■ DATA EXCERPTS
......

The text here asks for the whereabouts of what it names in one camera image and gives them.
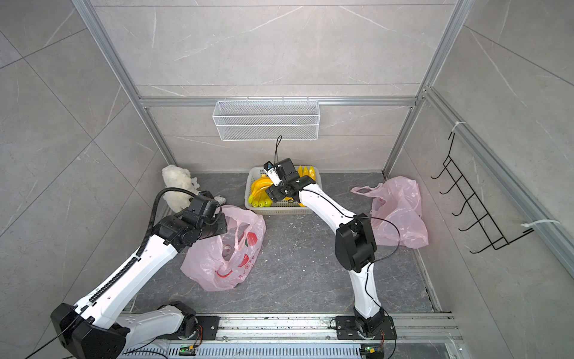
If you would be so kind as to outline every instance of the marble wall tile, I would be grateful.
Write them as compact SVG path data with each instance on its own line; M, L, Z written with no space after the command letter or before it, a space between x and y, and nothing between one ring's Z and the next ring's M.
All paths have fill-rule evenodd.
M438 193L448 189L452 179L445 174L437 180L430 179L441 171L450 145L447 140L450 131L450 126L427 106L410 132L405 149L437 203L502 336L515 358L568 357L574 350L570 320L574 315L570 305L574 295L572 278L535 233L500 250L470 253L488 244L486 236L478 225L469 231L458 231L474 222L471 212L466 208L461 216L453 216L452 212L458 212L463 205L461 194L456 190L448 195ZM502 233L509 240L522 234L524 228L520 224L524 219L457 139L451 157ZM485 219L481 223L493 233L490 221ZM536 343L532 341L534 335L538 338Z
M420 84L138 85L142 96L415 96Z
M422 219L429 233L429 245L418 251L438 297L439 310L452 311L473 358L511 359L497 324L460 255L452 230L437 207L433 198L436 194L431 194L426 187L428 178L421 177L405 149L391 172L391 177L395 176L416 180L421 192Z
M0 70L0 234L90 137L24 61Z
M157 145L134 107L129 105L94 139L135 186L156 154Z
M139 195L142 196L150 207L153 205L157 193L165 188L161 170L167 165L168 163L158 150L142 177L139 179L138 184L135 186L135 190L138 191Z
M70 0L0 2L0 31L22 56L85 28Z
M2 353L36 345L132 190L92 143L0 237Z
M569 0L477 0L466 25L574 83L572 18Z
M574 86L463 28L436 88L574 234Z
M150 113L164 136L219 136L213 107L151 107Z
M44 334L40 338L40 341L38 342L38 345L36 345L36 348L34 348L34 350L38 349L41 345L43 345L44 343L46 343L48 340L52 339L55 336L56 336L56 330L54 329L54 325L52 324L52 322L50 322L50 324L48 324L48 326L46 327ZM28 351L25 350L24 354L28 354L28 352L32 352L32 350ZM42 359L62 359L68 357L69 355L70 355L69 351L67 351L62 346L62 344L60 344L59 340L54 340L46 347L44 347L41 351ZM20 357L22 357L22 354L14 356L14 359L18 359Z
M0 33L0 67L4 67L21 57L6 37Z
M164 136L218 136L212 107L152 107ZM320 136L396 135L409 112L407 106L321 107Z
M310 163L319 171L379 172L396 136L320 136L283 141L280 158ZM273 159L275 141L222 141L219 137L167 136L179 166L195 172L249 171Z
M129 101L87 29L26 60L92 138Z
M305 0L313 5L418 5L435 4L436 0ZM441 1L454 4L455 0ZM94 6L279 6L298 5L290 0L92 0Z
M324 106L321 136L398 135L409 106Z
M452 8L161 6L96 11L137 84L393 84L421 81Z

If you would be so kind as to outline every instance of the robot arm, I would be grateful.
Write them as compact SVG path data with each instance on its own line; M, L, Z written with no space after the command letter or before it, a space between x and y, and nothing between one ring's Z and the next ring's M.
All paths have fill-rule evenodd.
M369 217L355 215L332 200L309 176L300 177L291 159L263 168L273 181L266 190L273 202L295 198L313 210L335 232L335 256L348 270L355 294L355 323L364 337L372 337L385 320L373 275L377 245Z
M166 188L163 193L179 188ZM51 315L60 343L78 359L115 358L128 348L164 334L190 337L196 327L195 312L174 302L156 311L123 315L122 310L144 284L169 260L198 240L227 231L225 216L209 192L192 197L189 207L153 227L138 248L114 273L75 306L62 303Z
M274 185L267 189L273 202L286 196L312 209L335 233L335 255L348 270L355 294L355 324L373 337L385 320L373 276L377 250L369 218L355 215L332 200L309 176L299 177L290 159L265 164ZM156 197L159 201L166 188ZM227 231L225 216L209 192L193 196L188 208L148 228L149 238L106 281L75 306L62 303L51 315L61 344L78 359L116 358L132 345L164 334L189 338L196 330L195 312L172 303L144 314L121 314L128 301L169 260L194 242Z

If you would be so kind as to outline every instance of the plastic bag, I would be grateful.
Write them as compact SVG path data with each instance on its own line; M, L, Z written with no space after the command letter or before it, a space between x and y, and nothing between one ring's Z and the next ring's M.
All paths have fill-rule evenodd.
M359 192L368 188L369 192ZM394 177L375 188L354 187L351 192L373 197L371 217L384 218L394 223L401 232L400 244L409 248L420 248L429 244L429 236L422 221L421 194L415 180ZM397 245L398 234L392 224L380 219L371 219L371 226L377 245Z
M245 280L261 250L263 216L235 206L222 206L227 233L195 242L181 271L208 292L235 288Z

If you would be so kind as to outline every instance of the gray marble floor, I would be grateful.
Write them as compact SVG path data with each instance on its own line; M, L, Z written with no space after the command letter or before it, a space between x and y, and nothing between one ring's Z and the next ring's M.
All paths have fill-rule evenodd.
M228 204L241 207L246 179L244 173L197 175L200 190L210 190L226 197ZM342 206L368 213L371 199L349 190L375 186L382 175L325 173L321 179L323 190ZM245 282L232 290L206 292L180 271L185 257L180 253L140 290L133 311L154 310L181 300L197 312L351 312L351 282L335 258L334 234L329 227L315 214L265 216L265 222L263 248ZM380 246L375 256L380 258L393 249ZM410 249L400 247L395 255L374 266L378 296L388 312L432 312Z

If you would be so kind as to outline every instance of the cable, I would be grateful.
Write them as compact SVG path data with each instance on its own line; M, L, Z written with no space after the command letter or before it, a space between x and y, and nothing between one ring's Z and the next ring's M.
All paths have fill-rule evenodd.
M149 218L148 229L146 230L146 233L142 240L142 244L140 244L138 250L135 253L135 256L132 257L129 260L129 262L127 262L126 265L124 265L123 268L120 269L119 272L112 279L110 279L110 281L104 284L100 289L98 289L98 291L94 295L90 297L89 299L90 303L92 304L95 303L96 300L102 296L102 294L104 294L112 285L114 285L114 283L117 282L128 271L128 269L130 269L131 266L134 265L134 263L139 260L146 246L148 245L149 237L152 236L153 225L156 221L157 206L160 204L160 199L164 195L164 193L172 191L182 192L187 195L190 195L191 197L195 197L194 193L189 192L188 190L184 190L183 188L168 187L159 191L159 193L156 196L156 199L153 201L152 213Z
M150 344L153 343L156 339L157 339L157 337L153 338L149 343L140 346L138 349L130 350L129 352L125 352L125 353L123 353L122 355L124 355L124 354L130 354L130 353L135 353L135 352L137 352L138 350L140 350L140 349L142 349L142 348L144 348L144 347L150 345Z
M383 308L383 312L390 318L389 313ZM395 344L393 346L393 351L391 352L391 355L389 355L389 357L387 359L391 359L391 357L394 355L395 350L397 350L397 339L395 338L394 340Z
M163 353L159 353L159 352L154 352L153 350L138 350L137 352L133 352L133 353L151 353L151 354L161 355L165 359L169 359L169 357L167 355L165 355Z
M277 141L275 142L275 163L279 162L279 155L277 154L277 148L279 147L279 144L281 143L281 140L283 139L282 135L277 136Z
M401 244L401 231L399 231L398 228L397 228L397 226L396 226L394 223L392 223L391 221L388 221L387 219L379 218L379 217L369 217L369 216L366 216L366 217L351 217L351 216L349 216L349 215L345 215L345 213L343 213L343 212L342 212L337 206L335 206L330 200L328 200L328 199L325 198L324 196L318 194L317 192L314 192L314 191L311 191L311 190L306 190L306 189L304 189L304 188L302 189L302 191L311 192L311 193L316 194L317 196L323 198L323 199L326 200L331 206L333 206L339 213L341 213L341 215L342 215L343 217L347 217L347 218L351 218L351 219L379 219L379 220L381 220L381 221L384 221L384 222L387 222L387 223L390 223L391 225L393 225L393 227L397 230L397 233L398 233L397 246L395 247L394 251L393 251L391 254L389 254L389 255L387 255L387 256L385 256L385 257L376 259L376 260L373 261L373 263L378 262L378 261L382 261L383 259L389 258L389 257L392 256L393 254L395 254L395 252L398 250L398 247L399 247L399 245Z
M53 342L54 340L58 339L58 337L62 334L64 334L64 332L68 329L70 329L72 327L72 325L76 322L76 320L78 318L80 318L80 316L86 311L86 309L88 309L88 306L85 306L82 308L82 310L80 311L80 314L78 314L73 320L72 322L64 329L60 332L60 334L58 334L57 336L53 337L52 339L50 339L46 344L42 345L41 347L39 347L38 349L34 350L32 352L32 354L28 355L27 357L25 357L24 359L28 359L29 357L31 357L32 355L38 353L40 350L42 350L44 347L46 347L46 345L50 344L51 342Z
M331 206L333 206L339 213L341 213L341 215L343 217L347 217L347 218L351 218L351 219L380 219L381 221L385 221L388 222L390 224L393 225L393 227L395 227L395 229L397 230L398 233L398 241L397 241L397 246L395 247L394 251L392 251L390 254L388 254L385 257L379 258L374 260L373 262L369 263L369 266L367 267L367 280L364 283L364 292L369 296L369 298L371 298L371 300L373 301L373 303L375 303L380 309L383 309L383 311L385 310L383 307L381 307L381 305L379 303L377 303L377 301L369 294L369 292L367 291L367 283L369 282L369 269L371 268L371 265L375 262L378 261L382 261L383 259L387 259L390 256L392 256L393 254L395 254L395 252L398 250L399 245L401 244L401 231L398 230L397 226L392 223L391 221L388 221L387 219L384 218L378 218L378 217L351 217L349 215L345 215L345 213L343 213L337 206L335 206L330 200L328 200L327 198L325 198L324 196L318 194L317 192L311 191L311 190L306 190L306 189L302 189L302 191L307 191L307 192L311 192L313 194L316 194L317 196L323 198L324 200L326 200Z

......

■ EXERCISE INSTRUCTIONS
Output each line of the listing above that has "kind".

■ WRITTEN REPLY
If you would be so kind as to outline every instance of the marble wall tile, I would be grateful.
If you would be so kind as to outline every instance of the robot arm, I would be grateful.
If you would be so kind as to outline every instance of the plastic bag, I would be grateful.
If you would be so kind as to outline every instance of the gray marble floor, I would be grateful.
If you would be so kind as to outline every instance of the cable, I would be grateful.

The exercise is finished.